Collection entries:
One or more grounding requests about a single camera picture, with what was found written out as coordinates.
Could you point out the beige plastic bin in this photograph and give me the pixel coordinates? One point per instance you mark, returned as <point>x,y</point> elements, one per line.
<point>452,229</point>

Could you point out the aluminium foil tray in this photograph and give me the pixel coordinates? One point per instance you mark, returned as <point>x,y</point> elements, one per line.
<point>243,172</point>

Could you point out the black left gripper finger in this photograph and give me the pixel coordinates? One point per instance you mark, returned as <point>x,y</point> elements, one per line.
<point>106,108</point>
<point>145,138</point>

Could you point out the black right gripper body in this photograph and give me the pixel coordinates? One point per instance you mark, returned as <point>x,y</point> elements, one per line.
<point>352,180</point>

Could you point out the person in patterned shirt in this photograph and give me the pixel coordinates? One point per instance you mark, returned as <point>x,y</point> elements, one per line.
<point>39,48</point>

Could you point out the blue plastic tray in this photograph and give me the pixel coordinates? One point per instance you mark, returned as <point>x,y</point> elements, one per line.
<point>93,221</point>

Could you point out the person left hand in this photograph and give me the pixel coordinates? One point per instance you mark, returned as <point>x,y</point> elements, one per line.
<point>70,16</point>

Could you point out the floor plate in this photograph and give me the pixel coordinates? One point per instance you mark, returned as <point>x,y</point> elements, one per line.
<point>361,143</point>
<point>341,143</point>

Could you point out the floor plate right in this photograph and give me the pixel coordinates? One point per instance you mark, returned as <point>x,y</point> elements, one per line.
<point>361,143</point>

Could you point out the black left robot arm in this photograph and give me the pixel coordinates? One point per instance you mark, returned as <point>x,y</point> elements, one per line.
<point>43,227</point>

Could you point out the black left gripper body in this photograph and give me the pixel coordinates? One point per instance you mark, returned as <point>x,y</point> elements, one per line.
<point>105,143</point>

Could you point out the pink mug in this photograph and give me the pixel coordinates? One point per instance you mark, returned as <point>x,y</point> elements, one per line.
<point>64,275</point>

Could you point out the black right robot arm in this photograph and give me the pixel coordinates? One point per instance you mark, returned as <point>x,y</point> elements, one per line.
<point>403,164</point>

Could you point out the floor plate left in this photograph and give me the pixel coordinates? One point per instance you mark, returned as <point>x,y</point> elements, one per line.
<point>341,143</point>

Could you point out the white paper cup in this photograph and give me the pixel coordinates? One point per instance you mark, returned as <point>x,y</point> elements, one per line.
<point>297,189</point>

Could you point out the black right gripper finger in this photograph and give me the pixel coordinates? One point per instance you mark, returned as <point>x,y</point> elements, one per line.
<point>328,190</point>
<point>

▶ [Your task]:
Going through the data above, return each line with the word "black".

▶ [Task response]:
Could you point out the black left gripper finger in this photograph and give me the pixel coordinates? One point per instance you mark, returned as <point>x,y</point> elements, one per line.
Could you point out the black right gripper body in this photograph and give me the pixel coordinates? One point per instance you mark, returned as <point>x,y</point> elements, one per line.
Could you point out the black left robot arm in this photograph and give me the pixel coordinates? One point per instance you mark, returned as <point>x,y</point> elements, one per line.
Could you point out the black left gripper body in this photograph and give me the pixel coordinates? One point per instance you mark, returned as <point>x,y</point> elements, one per line.
Could you point out the black right robot arm in this photograph and give me the pixel coordinates? One point per instance you mark, returned as <point>x,y</point> elements, one per line.
Could you point out the black right gripper finger in this photograph and give me the pixel coordinates? One point per instance you mark, returned as <point>x,y</point> elements, one per line.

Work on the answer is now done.